• AIM OF THE EXERCISE: Transcribe the entire listing faithfully; every line must match the original.

--------------------------------

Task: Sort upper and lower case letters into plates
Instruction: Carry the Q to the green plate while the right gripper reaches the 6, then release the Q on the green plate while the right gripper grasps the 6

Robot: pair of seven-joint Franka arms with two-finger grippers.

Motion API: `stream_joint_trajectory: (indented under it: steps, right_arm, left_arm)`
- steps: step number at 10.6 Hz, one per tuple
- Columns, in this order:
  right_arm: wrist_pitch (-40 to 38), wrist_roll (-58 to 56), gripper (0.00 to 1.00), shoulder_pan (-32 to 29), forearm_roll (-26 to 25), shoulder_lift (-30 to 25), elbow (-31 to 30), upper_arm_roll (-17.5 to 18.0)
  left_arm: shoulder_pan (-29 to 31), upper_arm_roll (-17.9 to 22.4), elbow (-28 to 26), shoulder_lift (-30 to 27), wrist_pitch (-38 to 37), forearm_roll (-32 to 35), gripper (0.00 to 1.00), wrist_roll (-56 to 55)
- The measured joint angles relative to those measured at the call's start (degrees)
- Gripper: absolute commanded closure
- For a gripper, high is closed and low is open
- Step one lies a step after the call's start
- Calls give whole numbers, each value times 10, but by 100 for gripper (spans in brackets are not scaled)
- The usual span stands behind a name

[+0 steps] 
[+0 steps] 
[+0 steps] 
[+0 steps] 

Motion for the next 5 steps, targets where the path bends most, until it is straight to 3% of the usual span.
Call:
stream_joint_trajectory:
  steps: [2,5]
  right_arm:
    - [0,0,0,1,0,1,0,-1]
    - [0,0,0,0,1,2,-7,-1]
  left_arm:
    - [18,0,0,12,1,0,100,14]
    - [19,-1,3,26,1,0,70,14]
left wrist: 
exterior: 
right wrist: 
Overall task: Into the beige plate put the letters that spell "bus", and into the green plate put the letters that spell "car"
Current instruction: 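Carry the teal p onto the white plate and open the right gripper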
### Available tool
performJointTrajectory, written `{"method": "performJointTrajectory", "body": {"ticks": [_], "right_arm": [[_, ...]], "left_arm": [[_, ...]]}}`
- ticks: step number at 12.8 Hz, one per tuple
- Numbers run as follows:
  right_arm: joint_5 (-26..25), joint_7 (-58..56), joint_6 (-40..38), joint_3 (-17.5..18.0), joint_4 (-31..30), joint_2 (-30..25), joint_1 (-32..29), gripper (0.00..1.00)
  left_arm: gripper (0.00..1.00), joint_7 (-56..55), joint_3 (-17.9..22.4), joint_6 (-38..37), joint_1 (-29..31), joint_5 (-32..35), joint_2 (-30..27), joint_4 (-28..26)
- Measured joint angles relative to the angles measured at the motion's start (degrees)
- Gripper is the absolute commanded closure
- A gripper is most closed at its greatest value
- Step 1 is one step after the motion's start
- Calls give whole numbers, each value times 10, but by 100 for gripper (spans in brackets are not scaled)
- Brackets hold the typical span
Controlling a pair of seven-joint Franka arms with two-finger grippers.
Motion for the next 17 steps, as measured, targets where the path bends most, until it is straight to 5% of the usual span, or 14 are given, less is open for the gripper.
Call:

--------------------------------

• TASK SOLUTION:
Task: Sort upper and lower case letters into plates
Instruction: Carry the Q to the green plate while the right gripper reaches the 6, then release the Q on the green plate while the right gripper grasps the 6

Robot: pair of seven-joint Franka arms with two-finger grippers.

Motion API: `stream_joint_trajectory: (indented under it: steps, right_arm, left_arm)`
- steps: step number at 10.6 Hz, one per tuple
- Columns, in this order:
  right_arm: wrist_pitch (-40 to 38), wrist_roll (-58 to 56), gripper (0.00 to 1.00), shoulder_pan (-32 to 29), forearm_roll (-26 to 25), shoulder_lift (-30 to 25), elbow (-31 to 30), upper_arm_roll (-17.5 to 18.0)
  left_arm: shoulder_pan (-29 to 31), upper_arm_roll (-17.9 to 22.4), elbow (-28 to 26), shoulder_lift (-30 to 27), wrist_pitch (-38 to 37), forearm_roll (-32 to 35), gripper (0.00 to 1.00), wrist_roll (-56 to 55)
- The measured joint angles relative to those measured at the call's start (degrees)
- Gripper: absolute commanded closure
- For a gripper, high is closed and low is open
- Step one lies a step after the call's start
- Calls give whole numbers, each value times 10, but by 100 for gripper (spans in brackets are not scaled)
- The usual span stands behind a name

[+0 steps] 
[+0 steps] 
[+0 steps] 
[+0 steps] 

Motion for the next 5 steps, targets where the path bends most, until it is straight to 3% of the usual span.
Call:
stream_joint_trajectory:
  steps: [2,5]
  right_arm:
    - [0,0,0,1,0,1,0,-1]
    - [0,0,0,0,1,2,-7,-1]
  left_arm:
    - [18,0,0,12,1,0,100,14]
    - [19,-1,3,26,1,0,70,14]
left wrist: 
exterior: 
right wrist: 
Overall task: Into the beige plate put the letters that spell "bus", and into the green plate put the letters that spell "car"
Current instruction: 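Carry the teal p onto the white plate and open the right gripper
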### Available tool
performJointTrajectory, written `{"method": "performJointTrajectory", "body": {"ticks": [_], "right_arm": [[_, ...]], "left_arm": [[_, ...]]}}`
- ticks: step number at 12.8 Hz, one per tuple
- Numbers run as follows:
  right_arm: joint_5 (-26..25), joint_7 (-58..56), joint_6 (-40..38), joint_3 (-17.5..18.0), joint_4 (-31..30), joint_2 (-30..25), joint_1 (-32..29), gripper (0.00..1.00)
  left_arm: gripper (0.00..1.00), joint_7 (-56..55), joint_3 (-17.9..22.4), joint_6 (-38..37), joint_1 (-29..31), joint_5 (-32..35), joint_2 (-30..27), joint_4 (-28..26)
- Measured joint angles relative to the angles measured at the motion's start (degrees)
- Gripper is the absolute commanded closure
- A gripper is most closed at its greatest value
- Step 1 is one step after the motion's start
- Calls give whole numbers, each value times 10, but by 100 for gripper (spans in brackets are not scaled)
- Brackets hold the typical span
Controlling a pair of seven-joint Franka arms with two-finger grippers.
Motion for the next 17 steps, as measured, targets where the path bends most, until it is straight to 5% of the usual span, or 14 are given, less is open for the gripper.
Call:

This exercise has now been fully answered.